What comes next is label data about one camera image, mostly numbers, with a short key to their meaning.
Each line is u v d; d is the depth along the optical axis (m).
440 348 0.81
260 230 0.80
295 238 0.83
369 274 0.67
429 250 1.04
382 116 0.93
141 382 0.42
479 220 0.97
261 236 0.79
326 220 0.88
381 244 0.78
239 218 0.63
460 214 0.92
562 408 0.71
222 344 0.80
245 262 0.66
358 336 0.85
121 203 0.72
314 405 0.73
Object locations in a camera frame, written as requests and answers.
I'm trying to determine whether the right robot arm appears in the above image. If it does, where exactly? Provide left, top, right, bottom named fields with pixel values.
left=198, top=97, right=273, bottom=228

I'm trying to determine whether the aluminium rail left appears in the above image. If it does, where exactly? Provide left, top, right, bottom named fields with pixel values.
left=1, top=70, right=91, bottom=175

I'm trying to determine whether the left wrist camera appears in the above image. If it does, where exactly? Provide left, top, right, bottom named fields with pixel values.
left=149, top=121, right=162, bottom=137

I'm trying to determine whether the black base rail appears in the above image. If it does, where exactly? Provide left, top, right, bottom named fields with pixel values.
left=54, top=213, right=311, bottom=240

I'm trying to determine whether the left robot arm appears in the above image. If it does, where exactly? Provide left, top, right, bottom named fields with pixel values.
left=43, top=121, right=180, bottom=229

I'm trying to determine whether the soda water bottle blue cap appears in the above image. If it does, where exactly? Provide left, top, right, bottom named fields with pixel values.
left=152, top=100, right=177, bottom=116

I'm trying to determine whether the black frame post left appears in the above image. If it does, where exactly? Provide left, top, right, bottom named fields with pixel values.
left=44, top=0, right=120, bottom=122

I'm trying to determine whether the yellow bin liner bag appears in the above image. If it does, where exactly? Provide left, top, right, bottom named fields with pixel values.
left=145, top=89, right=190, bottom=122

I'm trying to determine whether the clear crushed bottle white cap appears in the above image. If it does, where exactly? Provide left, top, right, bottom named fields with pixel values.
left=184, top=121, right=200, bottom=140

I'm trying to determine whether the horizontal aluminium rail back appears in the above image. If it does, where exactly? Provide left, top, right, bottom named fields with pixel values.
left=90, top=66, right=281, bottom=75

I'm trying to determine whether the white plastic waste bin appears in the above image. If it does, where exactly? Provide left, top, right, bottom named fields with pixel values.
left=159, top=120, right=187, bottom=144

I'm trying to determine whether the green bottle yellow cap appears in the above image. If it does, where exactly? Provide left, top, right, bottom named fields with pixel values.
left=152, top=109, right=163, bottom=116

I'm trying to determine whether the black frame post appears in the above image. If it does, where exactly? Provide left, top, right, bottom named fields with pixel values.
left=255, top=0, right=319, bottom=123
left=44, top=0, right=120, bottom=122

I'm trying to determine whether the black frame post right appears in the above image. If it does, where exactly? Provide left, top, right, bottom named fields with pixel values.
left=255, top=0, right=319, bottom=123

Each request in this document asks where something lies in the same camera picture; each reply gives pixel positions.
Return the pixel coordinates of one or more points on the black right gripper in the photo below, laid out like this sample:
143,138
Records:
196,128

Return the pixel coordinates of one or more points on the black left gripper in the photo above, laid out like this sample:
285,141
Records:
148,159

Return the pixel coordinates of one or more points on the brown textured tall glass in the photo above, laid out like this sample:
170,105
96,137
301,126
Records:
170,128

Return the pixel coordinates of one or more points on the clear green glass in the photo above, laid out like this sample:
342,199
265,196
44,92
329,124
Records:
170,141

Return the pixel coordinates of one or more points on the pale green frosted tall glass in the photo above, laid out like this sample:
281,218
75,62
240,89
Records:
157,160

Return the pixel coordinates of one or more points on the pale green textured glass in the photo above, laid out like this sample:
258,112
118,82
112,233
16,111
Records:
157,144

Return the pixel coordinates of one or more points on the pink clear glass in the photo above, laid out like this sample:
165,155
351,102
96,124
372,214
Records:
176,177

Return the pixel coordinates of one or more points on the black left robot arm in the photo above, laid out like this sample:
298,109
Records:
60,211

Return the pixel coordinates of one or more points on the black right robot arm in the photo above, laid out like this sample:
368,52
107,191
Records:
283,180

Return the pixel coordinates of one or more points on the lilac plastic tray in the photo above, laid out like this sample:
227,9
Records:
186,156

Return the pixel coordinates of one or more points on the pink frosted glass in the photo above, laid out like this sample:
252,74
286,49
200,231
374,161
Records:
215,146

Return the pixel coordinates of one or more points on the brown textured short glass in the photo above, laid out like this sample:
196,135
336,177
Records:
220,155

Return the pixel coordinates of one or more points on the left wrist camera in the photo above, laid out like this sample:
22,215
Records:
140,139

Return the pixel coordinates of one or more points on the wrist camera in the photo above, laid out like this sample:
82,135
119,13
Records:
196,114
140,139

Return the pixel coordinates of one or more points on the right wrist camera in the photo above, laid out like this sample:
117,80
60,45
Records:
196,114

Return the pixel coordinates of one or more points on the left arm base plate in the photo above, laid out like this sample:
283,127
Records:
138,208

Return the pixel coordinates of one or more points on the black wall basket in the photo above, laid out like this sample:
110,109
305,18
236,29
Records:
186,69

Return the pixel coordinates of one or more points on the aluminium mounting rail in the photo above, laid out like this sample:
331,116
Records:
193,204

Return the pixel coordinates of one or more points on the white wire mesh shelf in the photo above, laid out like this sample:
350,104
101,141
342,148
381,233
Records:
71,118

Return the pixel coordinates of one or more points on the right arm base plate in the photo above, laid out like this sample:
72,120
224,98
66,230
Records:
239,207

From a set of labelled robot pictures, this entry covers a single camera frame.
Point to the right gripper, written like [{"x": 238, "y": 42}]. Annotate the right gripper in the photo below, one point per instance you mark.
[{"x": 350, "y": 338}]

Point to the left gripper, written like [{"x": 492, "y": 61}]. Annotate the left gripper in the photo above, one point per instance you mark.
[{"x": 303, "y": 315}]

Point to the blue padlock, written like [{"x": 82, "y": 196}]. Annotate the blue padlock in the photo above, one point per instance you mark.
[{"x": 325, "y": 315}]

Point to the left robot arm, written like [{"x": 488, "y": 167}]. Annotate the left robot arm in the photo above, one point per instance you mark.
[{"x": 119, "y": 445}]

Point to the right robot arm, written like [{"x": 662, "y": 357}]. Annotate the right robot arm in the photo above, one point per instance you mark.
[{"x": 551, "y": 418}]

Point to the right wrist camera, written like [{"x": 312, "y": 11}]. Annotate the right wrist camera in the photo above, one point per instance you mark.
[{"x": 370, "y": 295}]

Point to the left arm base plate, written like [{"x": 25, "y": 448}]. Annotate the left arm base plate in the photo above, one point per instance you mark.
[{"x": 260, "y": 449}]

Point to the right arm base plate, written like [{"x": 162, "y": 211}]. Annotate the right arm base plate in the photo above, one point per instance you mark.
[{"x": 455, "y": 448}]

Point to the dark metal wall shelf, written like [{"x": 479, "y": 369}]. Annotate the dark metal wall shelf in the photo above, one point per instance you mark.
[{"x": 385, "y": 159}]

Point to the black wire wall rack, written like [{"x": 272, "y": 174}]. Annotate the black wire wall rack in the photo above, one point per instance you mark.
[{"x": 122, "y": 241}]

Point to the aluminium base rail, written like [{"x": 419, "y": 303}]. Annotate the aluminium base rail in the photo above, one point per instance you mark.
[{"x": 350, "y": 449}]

################

> **The problem**: Your answer should consist of the lines above that hold the word "short".

> **Response box**:
What comes next is label data about one camera image, mostly numbers, with a short key to their meaning.
Return the pixel coordinates of one or more points on the brown textured short glass in the photo above, laid out like this sample:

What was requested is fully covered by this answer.